• **WHAT TO PRODUCE**
Within the data that follows, how many lines contain the word "stand"? Reply with only the number.
Start of THE RECORDS
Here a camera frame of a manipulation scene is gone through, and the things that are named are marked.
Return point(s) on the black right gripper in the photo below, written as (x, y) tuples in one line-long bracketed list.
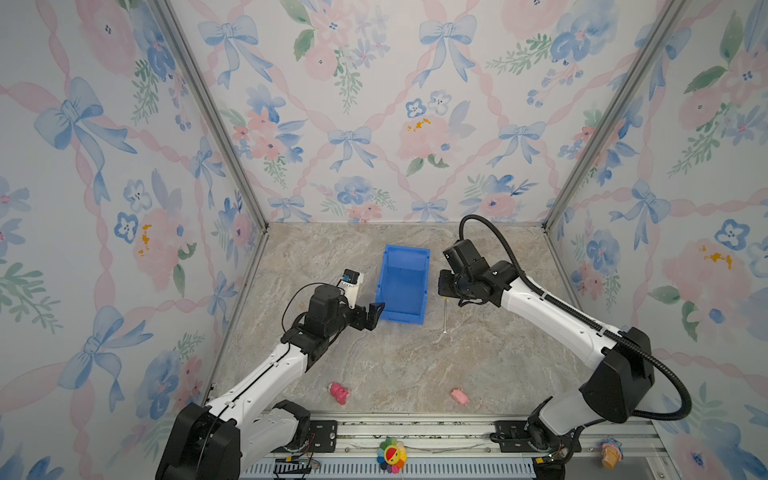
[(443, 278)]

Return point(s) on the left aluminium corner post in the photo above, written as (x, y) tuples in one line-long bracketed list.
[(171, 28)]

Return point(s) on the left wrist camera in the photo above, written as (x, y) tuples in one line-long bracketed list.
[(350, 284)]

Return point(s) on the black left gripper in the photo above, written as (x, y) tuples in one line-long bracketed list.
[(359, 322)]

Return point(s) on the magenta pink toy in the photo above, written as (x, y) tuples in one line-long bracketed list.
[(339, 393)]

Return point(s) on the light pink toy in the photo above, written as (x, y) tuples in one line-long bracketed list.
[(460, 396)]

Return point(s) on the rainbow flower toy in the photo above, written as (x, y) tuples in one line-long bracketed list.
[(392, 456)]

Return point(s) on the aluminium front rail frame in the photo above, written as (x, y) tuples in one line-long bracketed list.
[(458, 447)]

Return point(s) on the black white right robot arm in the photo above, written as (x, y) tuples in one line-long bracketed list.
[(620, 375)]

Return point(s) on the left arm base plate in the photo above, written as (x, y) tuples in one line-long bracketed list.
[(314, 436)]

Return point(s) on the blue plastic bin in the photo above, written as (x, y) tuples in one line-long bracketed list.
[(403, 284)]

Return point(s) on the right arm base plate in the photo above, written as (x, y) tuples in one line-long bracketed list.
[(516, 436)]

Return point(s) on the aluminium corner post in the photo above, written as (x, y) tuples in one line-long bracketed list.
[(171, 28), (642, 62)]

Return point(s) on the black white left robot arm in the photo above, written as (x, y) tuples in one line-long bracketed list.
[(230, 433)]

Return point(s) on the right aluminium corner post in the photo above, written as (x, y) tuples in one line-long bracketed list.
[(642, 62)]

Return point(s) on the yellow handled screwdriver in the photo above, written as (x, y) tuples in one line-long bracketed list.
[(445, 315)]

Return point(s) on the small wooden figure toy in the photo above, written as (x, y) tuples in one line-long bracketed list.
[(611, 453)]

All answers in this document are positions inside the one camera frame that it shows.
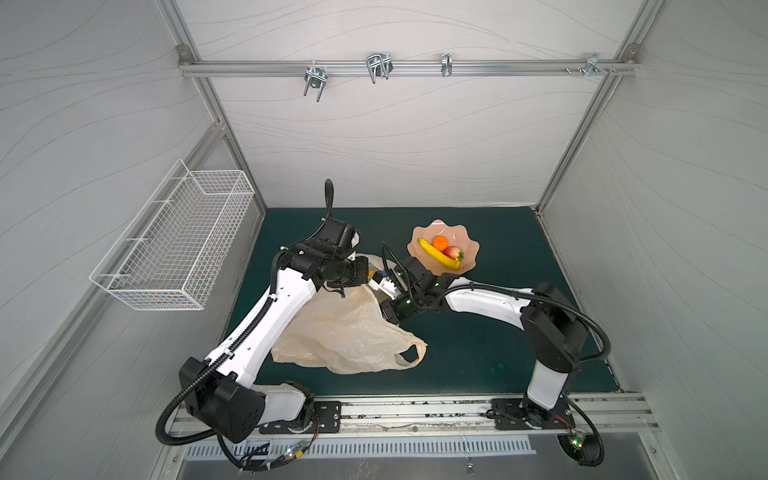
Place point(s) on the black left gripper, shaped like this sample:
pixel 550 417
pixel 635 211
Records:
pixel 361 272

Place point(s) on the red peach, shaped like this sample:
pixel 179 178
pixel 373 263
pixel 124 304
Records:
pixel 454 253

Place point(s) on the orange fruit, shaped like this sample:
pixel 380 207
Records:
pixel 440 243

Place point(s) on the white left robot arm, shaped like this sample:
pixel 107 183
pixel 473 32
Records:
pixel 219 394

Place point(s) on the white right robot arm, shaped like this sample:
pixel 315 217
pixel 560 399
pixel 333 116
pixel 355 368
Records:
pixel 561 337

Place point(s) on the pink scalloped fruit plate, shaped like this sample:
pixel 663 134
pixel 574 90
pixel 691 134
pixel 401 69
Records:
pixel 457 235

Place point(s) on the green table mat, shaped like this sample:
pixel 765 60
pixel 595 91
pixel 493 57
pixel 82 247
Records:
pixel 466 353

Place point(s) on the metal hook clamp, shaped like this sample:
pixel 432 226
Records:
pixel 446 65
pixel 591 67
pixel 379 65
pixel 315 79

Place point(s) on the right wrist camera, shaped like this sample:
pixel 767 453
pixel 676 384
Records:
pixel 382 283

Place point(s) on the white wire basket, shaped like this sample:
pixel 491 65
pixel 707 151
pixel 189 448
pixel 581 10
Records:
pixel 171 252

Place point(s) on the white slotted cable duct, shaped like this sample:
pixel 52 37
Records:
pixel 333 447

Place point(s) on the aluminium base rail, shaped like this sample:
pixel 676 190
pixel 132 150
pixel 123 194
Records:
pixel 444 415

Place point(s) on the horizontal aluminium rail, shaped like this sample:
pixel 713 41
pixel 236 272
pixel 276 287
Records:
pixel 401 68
End of THE RECORDS
Start of THE RECORDS
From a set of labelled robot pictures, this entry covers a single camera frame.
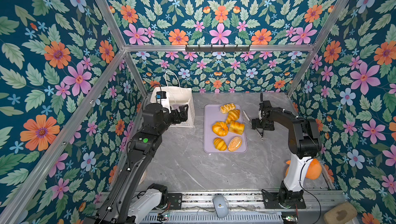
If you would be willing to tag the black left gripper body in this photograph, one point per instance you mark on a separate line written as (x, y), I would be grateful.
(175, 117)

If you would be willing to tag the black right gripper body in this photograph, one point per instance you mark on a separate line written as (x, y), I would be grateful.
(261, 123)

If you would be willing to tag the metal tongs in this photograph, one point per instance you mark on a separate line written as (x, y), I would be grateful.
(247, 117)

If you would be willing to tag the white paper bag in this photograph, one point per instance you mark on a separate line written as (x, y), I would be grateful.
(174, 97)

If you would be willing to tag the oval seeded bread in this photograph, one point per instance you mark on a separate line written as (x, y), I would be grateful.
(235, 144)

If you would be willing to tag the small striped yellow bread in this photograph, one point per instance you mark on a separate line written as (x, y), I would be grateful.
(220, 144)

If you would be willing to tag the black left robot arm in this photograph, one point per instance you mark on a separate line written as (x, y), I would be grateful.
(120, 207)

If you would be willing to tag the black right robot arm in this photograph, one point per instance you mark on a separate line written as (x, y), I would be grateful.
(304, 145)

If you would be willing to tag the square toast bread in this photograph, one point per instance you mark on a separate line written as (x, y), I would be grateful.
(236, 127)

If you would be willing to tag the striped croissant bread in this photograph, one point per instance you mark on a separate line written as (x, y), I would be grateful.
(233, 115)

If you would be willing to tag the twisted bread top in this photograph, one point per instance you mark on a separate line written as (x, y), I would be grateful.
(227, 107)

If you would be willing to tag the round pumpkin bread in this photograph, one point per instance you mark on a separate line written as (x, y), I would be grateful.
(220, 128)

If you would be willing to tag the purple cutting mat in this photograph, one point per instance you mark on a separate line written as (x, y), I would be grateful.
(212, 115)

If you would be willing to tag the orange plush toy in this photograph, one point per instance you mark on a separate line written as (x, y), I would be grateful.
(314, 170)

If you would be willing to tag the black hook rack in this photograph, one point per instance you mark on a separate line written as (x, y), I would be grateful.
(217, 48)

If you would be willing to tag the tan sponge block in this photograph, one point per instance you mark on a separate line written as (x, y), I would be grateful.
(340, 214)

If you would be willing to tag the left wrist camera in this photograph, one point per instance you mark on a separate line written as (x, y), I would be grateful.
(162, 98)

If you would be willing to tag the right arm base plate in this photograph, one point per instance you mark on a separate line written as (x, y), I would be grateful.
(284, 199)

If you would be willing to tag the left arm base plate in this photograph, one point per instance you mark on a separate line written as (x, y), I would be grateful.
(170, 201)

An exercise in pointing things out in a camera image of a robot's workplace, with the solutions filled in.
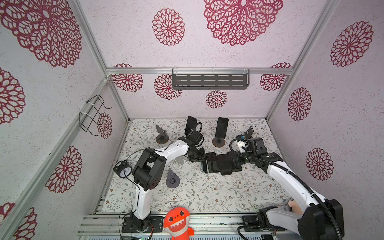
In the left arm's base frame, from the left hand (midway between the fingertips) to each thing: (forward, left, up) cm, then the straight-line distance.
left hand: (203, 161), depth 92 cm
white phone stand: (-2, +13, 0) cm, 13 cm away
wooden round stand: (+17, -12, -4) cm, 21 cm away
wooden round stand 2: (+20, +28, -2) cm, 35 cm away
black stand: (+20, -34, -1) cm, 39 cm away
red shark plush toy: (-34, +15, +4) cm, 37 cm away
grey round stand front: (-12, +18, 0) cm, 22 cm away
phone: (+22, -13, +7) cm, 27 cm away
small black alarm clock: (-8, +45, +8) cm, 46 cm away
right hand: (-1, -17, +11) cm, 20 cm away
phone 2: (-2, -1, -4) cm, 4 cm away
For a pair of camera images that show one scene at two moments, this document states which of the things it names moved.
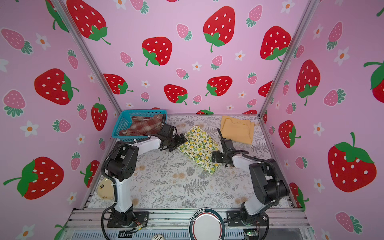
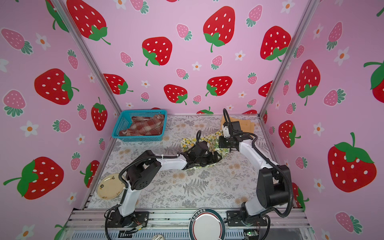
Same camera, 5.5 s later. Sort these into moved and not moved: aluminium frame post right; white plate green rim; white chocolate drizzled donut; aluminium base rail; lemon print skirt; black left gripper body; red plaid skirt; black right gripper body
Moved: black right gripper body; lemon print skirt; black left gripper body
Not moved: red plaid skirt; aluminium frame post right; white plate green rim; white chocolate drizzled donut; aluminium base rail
End of THE RECORDS
• **COMPLETED TASK**
5